■ WORK TASK
Below are some records. Print exactly the lines between the one holding "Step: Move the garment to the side" and the one holding "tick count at", inclusive, and nothing else.

■ MATERIAL FOR THE TASK
*** Block opens ***

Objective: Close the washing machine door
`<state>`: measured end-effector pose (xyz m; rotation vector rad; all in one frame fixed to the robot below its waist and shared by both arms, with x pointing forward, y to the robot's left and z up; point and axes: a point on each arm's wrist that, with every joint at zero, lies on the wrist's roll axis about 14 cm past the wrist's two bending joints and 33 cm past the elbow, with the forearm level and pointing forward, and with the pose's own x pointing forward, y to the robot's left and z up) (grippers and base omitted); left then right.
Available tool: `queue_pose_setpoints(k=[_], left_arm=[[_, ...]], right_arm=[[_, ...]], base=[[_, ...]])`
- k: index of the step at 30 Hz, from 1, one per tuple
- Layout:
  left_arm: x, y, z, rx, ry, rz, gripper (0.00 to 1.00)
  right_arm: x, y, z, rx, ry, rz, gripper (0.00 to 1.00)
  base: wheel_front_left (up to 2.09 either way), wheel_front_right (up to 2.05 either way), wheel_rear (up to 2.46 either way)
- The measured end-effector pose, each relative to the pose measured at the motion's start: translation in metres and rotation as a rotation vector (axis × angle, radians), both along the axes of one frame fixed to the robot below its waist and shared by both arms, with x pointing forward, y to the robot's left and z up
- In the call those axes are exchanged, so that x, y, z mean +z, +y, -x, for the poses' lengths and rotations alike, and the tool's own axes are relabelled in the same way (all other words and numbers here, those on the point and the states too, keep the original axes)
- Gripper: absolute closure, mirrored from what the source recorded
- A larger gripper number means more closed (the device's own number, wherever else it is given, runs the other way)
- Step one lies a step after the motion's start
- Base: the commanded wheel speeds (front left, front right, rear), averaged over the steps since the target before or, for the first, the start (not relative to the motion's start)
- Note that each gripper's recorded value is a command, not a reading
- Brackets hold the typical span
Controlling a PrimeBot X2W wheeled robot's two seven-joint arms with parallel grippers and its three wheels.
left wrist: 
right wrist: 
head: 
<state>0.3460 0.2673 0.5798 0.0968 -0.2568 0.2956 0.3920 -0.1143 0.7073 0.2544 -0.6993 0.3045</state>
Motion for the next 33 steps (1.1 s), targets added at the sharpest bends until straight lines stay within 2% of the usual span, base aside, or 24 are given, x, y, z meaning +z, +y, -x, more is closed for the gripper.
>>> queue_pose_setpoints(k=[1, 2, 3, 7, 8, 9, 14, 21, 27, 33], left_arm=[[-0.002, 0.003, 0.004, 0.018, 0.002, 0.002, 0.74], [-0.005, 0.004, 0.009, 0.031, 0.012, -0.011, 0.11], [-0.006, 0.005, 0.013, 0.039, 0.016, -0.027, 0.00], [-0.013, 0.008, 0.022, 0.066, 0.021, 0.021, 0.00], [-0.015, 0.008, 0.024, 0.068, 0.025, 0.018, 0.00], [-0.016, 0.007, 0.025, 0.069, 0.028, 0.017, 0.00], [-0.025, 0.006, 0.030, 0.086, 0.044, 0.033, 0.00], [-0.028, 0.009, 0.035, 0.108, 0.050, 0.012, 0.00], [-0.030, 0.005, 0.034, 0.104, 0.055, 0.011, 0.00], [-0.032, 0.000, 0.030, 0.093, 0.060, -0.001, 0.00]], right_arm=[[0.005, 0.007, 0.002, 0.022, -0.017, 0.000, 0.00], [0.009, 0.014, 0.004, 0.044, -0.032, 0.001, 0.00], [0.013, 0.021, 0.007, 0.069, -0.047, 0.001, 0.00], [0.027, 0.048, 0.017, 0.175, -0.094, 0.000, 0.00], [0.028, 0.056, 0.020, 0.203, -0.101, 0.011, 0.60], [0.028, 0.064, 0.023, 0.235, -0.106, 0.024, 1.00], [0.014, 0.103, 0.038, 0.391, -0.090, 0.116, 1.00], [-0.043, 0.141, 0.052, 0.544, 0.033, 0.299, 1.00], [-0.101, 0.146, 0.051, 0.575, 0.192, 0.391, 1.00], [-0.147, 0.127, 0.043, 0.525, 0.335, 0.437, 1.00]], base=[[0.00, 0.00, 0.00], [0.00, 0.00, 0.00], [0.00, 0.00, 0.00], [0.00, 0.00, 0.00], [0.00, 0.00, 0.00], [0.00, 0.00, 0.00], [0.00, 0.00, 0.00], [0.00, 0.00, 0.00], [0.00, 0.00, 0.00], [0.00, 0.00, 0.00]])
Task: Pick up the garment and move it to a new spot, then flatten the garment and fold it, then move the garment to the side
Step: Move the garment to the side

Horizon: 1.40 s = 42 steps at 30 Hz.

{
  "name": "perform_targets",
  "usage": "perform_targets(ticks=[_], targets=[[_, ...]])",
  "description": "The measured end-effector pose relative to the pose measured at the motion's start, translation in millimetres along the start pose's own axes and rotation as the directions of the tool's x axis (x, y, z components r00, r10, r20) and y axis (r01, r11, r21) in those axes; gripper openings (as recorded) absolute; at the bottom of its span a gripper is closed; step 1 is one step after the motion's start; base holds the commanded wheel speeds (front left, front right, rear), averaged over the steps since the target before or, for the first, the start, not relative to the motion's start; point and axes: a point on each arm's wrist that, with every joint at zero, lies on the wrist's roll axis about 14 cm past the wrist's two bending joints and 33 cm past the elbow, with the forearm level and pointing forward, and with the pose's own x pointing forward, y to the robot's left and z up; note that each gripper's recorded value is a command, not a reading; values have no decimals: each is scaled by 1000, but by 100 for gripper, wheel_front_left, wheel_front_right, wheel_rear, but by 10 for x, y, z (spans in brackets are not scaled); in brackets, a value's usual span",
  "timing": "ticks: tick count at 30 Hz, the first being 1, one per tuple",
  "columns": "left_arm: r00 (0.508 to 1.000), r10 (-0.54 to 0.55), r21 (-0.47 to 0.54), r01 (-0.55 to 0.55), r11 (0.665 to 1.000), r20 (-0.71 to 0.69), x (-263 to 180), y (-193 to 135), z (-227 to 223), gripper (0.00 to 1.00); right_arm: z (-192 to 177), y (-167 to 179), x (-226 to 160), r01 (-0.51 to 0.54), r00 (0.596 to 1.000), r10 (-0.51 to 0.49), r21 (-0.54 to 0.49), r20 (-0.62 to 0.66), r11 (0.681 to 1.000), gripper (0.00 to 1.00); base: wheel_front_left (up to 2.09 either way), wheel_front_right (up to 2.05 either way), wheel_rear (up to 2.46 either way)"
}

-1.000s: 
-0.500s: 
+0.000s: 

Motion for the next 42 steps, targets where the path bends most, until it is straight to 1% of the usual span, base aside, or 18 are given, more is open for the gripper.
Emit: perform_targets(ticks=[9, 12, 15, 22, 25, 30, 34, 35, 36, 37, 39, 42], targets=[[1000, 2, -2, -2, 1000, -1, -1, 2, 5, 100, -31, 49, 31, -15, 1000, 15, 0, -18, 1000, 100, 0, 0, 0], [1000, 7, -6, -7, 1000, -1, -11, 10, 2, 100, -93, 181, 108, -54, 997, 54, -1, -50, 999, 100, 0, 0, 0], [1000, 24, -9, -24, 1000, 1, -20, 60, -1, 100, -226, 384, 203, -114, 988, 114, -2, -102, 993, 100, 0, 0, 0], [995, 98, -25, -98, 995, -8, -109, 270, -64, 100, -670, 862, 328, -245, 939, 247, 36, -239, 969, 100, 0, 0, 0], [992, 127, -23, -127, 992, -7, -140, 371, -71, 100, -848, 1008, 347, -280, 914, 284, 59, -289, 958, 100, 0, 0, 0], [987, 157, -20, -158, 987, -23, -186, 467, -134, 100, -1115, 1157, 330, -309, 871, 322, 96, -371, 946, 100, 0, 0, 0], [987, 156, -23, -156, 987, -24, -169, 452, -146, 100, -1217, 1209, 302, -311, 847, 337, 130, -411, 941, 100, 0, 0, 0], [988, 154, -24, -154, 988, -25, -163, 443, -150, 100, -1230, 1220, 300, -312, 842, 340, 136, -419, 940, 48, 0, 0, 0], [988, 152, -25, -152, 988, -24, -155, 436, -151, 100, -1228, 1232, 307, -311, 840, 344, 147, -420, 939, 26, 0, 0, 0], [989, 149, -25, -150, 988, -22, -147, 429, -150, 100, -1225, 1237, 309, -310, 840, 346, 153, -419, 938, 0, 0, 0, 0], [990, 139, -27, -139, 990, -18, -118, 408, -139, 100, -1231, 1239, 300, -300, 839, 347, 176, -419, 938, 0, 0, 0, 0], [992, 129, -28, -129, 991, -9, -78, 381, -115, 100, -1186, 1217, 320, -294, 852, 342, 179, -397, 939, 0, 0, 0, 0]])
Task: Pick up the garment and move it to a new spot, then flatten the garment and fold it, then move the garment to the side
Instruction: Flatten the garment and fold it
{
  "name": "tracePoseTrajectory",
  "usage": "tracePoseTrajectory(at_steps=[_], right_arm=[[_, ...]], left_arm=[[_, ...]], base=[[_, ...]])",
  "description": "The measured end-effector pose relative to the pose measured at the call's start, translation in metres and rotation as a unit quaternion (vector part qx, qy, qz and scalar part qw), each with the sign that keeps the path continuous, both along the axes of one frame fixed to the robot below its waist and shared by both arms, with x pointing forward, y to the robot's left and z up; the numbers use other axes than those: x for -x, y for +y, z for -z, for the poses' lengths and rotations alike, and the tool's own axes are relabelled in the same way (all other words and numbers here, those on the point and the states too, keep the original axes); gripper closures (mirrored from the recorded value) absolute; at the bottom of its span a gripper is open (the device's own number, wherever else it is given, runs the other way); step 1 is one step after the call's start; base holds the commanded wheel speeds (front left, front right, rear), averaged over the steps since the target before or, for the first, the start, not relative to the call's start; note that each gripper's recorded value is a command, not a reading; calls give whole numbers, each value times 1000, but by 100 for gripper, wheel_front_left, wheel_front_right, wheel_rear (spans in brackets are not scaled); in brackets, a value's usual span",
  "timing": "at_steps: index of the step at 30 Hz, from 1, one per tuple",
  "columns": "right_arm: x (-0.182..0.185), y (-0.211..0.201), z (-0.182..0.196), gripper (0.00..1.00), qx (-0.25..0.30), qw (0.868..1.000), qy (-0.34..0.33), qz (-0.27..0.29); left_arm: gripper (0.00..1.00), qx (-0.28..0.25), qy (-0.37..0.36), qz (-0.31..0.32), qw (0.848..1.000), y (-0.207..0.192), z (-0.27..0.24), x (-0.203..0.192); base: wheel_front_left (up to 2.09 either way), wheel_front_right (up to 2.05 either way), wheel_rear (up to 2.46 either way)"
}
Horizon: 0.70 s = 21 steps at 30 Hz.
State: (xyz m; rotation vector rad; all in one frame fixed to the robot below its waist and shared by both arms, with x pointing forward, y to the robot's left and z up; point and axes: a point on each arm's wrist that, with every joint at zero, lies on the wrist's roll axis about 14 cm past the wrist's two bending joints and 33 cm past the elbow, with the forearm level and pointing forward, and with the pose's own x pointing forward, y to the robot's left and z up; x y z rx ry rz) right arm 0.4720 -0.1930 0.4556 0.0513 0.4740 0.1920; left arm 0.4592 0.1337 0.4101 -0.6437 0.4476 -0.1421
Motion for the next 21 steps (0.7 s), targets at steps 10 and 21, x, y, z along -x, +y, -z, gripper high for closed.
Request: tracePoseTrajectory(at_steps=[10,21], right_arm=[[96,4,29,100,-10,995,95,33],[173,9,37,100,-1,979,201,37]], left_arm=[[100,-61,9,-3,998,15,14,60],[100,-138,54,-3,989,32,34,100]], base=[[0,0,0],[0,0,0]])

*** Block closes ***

■ WRITTEN SOLUTION
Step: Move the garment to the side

Horizon: 1.40 s = 42 steps at 30 Hz.

{
  "name": "perform_targets",
  "usage": "perform_targets(ticks=[_], targets=[[_, ...]])",
  "description": "The measured end-effector pose relative to the pose measured at the motion's start, translation in millimetres along the start pose's own axes and rotation as the directions of the tool's x axis (x, y, z components r00, r10, r20) and y axis (r01, r11, r21) in those axes; gripper openings (as recorded) absolute; at the bottom of its span a gripper is closed; step 1 is one step after the motion's start; base holds the commanded wheel speeds (front left, front right, rear), averaged over the steps since the target before or, for the first, the start, not relative to the motion's start; point and axes: a point on each arm's wrist that, with every joint at zero, lies on the wrist's roll axis about 14 cm past the wrist's two bending joints and 33 cm past the elbow, with the forearm level and pointing forward, and with the pose's own x pointing forward, y to the robot's left and z up; note that each gripper's recorded value is a command, not a reading; values have no decimals: each is scaled by 1000, but by 100 for gripper, wheel_front_left, wheel_front_right, wheel_rear, but by 10 for x, y, z (spans in brackets are not scaled); in brackets, a value's usual span",
  "timing": "ticks: tick count at 30 Hz, the first being 1, one per tuple",

No more output will be produced.